Deep unsupervised machine learning in the presence of missing data

Abstract

Advances in deep statistical models have re-shaped modern data-driven applications, demonstrating remarkable empirical success across diverse domains. However, while some domains benefit from an abundance of clean and fully-observed data, enabling the practitioners to reap the full-benefits of deep models, other domains often grapple with incomplete data, hindering the effective application of these powerful models. In this thesis, we aim to investigate and address important challenges caused by missing data that hinder the use of deep models, focusing on two key statistical tasks: parameter estimation from incomplete training data sets and missing data imputation.

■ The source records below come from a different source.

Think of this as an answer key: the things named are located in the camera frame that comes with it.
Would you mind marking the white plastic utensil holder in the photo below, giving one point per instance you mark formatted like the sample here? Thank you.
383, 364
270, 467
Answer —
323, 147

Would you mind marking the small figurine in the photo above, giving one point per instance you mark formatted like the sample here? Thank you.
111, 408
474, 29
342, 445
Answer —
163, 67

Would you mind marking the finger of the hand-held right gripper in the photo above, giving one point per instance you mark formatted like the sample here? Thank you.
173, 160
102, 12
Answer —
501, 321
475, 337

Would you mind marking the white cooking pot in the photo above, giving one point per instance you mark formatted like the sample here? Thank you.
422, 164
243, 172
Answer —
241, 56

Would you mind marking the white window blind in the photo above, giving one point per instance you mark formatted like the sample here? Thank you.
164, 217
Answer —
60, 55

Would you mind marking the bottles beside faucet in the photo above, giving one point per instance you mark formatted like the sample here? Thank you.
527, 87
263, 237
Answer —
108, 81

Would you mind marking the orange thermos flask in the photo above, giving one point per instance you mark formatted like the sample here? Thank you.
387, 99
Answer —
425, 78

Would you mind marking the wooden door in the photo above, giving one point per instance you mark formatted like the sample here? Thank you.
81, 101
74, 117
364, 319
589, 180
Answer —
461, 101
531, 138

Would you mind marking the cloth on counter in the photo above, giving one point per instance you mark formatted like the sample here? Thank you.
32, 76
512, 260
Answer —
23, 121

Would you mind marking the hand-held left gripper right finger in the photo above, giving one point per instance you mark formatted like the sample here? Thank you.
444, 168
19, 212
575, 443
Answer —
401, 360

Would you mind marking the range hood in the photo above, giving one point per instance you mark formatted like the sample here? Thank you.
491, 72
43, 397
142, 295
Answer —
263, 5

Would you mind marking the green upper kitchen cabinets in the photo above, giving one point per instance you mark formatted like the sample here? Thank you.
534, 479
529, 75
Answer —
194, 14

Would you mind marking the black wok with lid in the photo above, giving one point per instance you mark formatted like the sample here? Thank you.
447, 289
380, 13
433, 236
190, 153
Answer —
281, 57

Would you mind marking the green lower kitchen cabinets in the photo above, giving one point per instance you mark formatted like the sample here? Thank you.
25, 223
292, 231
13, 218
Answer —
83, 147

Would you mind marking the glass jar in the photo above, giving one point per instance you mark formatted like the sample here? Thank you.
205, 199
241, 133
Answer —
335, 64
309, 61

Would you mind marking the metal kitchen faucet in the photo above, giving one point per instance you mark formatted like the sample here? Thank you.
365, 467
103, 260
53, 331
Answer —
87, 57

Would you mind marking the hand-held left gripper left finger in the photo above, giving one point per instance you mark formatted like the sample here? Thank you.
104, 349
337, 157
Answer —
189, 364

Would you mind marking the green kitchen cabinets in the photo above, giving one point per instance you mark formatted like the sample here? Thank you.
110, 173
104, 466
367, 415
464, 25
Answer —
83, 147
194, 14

Firstly, we explore the problem of missing data imputation using pre-trained models, focusing on deep statistical models in the class of variational autoencoders (VAEs). Our exploration reveals limitations of existing methods for conditional sampling of VAEs, identifying pitfalls, related to commonly desired properties of learnt VAEs, that hinder the methods’ performance in certain scenarios. To mitigate the pitfalls, we propose two novel methods based on Markov chain Monte Carlo and importance sampling. Our evaluation shows that the proposed methods improve missing data imputation using pre-trained VAEs across diverse data sets.

Subsequently, we shift our attention to the estimation of VAEs from incomplete training data sets. While this area has received substantial attention in the literature, we report a previously unknown phenomenon caused by missing data that hinders the effective fitting of VAEs. To overcome the adverse effects and improve VAE estimation from incomplete data, we introduce two strategies based on variational mixture distributions that trade-off computational efficiency, model accuracy, and learnt latent structure. We demonstrate that the proposed approaches improve VAE estimation from incomplete data compared to existing approaches that do not use variational mixtures.

Expanding our focus to the broader challenges of estimating general statistical models, we observe an uneven progress across different classes of deep models. To advance the adoption of all deep statistical models, we introduce variational Gibbs inference (VGI), a general-purpose method for maximum-likelihood-based estimation of general statistical models with tractable likelihood functions. We show that the method is capable of accurate model estimation from incomplete data, including VAEs and normalising flows. Importantly, VGI is one of the few probabilistically-principled methods in the current literature for normalising flow estimation from incomplete data, achieving state-of-the-art performance. By providing a unified framework for handling missing data in model estimation, VGI paves the way for leveraging the full potential of deep statistical models across diverse domains grappling with missing data.